Mesmo com quarentena, Paraíba tem alta de 18% no número de assassinatos no 1º semestre

Em seis meses, foram registradas 564 mortes violentas, contra 475 no mesmo período do ano passado.
person access_timePostado em 21/08/2020 09:19 Atualizado em 21/08/2020 09:20 chat_bubble_outline

Em junho de 2020 foram 89 assassinatos na Paraíba, de acordo com o Monitor da Violência — Foto: Reprodução/G1

A Paraíba teve uma alta de 18,7% nos assassinatos no primeiro semestre deste ano em comparação com o mesmo período do ano passado. É o que mostra o índice nacional de homicídios criado pelo G1, com base nos dados oficiais dos 26 estados e do Distrito Federal.

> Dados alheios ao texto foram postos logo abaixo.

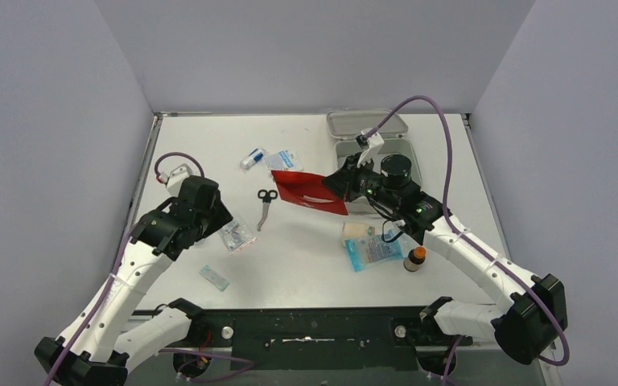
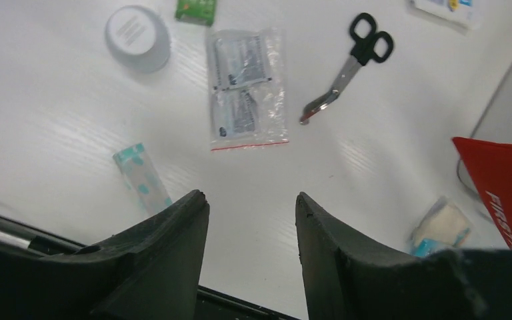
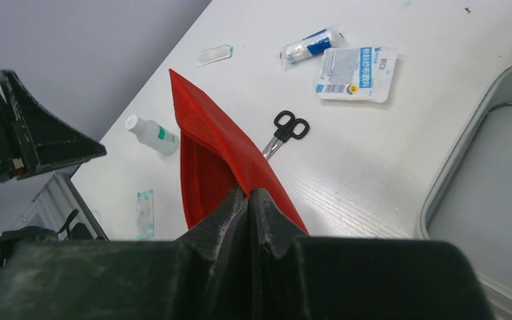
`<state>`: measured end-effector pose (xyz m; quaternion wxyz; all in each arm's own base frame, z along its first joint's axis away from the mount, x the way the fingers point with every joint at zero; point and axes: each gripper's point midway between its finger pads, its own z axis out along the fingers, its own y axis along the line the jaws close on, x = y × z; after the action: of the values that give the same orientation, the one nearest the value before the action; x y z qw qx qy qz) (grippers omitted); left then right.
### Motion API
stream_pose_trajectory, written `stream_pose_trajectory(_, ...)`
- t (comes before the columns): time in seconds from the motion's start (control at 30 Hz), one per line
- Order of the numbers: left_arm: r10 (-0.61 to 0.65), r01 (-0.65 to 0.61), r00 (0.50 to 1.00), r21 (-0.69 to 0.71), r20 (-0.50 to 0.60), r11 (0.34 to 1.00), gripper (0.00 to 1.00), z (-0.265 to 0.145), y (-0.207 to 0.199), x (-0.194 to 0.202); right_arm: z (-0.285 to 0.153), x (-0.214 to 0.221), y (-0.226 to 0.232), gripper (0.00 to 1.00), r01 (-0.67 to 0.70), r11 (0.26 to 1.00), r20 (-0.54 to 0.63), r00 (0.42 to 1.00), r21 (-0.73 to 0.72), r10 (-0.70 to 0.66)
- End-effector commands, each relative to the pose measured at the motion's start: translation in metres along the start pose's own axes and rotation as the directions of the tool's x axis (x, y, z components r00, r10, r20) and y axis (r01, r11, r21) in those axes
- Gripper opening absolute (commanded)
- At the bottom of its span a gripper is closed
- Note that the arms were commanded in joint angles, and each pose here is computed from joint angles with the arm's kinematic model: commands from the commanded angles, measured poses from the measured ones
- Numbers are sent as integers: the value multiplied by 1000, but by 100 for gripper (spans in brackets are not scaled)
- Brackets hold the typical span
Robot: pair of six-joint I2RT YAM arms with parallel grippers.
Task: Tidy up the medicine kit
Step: Adjust the medicine pouch.
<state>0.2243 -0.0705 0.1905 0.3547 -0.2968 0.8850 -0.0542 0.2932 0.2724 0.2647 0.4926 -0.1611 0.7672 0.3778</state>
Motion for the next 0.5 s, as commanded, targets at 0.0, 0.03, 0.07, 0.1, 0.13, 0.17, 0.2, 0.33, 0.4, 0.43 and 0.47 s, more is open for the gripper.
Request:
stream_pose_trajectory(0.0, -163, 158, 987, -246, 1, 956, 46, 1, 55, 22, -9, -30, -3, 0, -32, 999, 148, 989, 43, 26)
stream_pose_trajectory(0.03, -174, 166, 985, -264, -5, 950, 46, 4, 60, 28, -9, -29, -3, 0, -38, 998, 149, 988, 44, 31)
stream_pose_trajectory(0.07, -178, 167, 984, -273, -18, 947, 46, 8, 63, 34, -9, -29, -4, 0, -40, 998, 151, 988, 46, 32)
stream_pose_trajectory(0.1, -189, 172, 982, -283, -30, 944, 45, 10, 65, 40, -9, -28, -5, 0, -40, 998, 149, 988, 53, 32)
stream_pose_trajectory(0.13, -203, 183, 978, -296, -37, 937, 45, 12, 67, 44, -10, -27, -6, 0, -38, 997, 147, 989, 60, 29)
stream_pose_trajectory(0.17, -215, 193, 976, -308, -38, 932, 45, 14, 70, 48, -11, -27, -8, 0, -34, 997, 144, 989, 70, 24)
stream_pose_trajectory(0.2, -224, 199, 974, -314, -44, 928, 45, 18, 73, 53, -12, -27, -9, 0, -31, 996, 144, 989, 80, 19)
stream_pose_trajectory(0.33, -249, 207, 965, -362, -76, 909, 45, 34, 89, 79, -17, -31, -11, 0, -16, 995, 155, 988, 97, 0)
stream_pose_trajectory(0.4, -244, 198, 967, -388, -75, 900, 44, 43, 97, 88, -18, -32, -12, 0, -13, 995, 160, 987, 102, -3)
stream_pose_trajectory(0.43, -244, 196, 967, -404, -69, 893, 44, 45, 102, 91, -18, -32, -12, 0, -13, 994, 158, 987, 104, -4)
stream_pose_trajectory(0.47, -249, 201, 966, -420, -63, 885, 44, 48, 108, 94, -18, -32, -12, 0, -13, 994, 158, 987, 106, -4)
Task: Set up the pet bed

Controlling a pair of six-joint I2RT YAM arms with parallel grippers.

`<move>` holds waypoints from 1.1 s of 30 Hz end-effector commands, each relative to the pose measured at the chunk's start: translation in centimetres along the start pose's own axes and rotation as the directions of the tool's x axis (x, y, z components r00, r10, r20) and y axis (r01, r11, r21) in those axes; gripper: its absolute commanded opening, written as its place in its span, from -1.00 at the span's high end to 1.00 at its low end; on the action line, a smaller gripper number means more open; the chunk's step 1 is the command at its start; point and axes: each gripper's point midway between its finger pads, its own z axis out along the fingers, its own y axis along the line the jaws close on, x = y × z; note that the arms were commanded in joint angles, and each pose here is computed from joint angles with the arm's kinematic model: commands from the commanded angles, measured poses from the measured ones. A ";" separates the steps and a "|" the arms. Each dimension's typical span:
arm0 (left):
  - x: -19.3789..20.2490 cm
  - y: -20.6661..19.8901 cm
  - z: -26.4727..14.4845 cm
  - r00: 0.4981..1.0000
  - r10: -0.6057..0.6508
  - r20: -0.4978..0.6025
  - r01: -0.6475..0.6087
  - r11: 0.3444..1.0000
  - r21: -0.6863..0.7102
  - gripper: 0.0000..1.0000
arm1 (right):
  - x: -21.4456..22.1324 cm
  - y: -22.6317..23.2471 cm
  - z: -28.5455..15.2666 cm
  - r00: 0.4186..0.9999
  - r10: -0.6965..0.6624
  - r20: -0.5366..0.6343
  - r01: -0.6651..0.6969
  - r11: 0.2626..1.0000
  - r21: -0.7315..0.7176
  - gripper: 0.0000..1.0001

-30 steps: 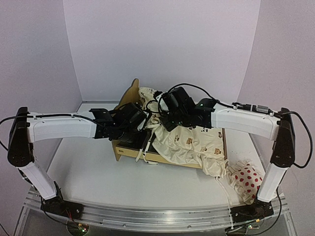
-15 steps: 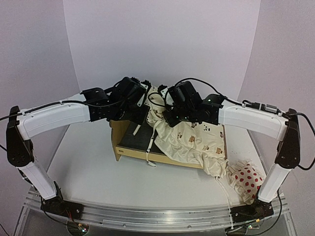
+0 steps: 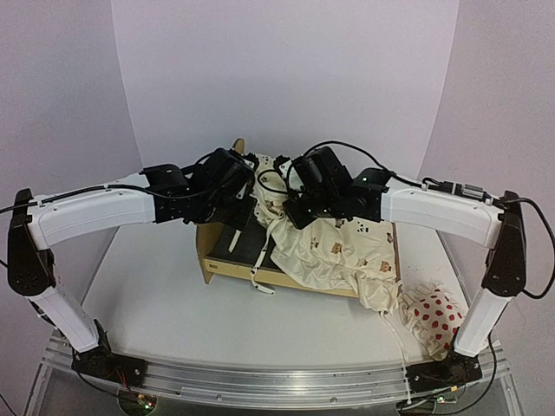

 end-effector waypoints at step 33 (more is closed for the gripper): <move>2.9 -0.1 -0.5 0.987 -0.154 -0.041 0.158 0.982 0.107 1.00 | 1.1 -0.9 2.7 0.995 -0.018 -0.101 0.030 0.993 0.113 1.00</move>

Em seis meses, foram registradas 564 mortes violentas, contra 475 no mesmo período do ano passado. Ou seja, 89 mortes a mais.

O aumento de mortes acontece mesmo durante a pandemia do novo coronavírus, que fez com que estados adotassem diversas medidas de isolamento social. Ou seja, houve alta na violência mesmo com menos pessoas nas ruas.



Além disso, a alta de mortes neste ano interrompe uma tendência de queda na Paraíba entre 2018 e 2019. No ano passado, por exemplo, a queda chegou a 22,13%, saindo de 610 mortes no primeiro semestre de 2018 e 475 no mesmo período de 2019.

O Nordeste, que havia puxado a queda dos últimos anos, foi o responsável por puxar a alta nos seis primeiros meses de 2020. Os assassinatos na região cresceram 22,4% no semestre. Em outras três regiões (Norte, Centro-Oeste e Sudeste), o número de crimes violentos foi menor na comparação com o ano passado.

Os dados apontam que:

  • houve 89 mortes a mais nos primeiros seis meses de 2020
  • 5 estados tiveram altas superiores a 15%: Paraíba, Alagoas, Espírito Santo, Maranhão e Ceará
  • aumento em relação a 2019 foi de 18,7% no número de assassinatos
  • seis primeiros meses de 2020 registraram 564 crimes violentos letais intensionais

O levantamento faz parte do Monitor da Violência, uma parceria do G1 com o Núcleo de Estudos da Violência da Universidade de São Paulo (NEV-USP) e o Fórum Brasileiro de Segurança Pública.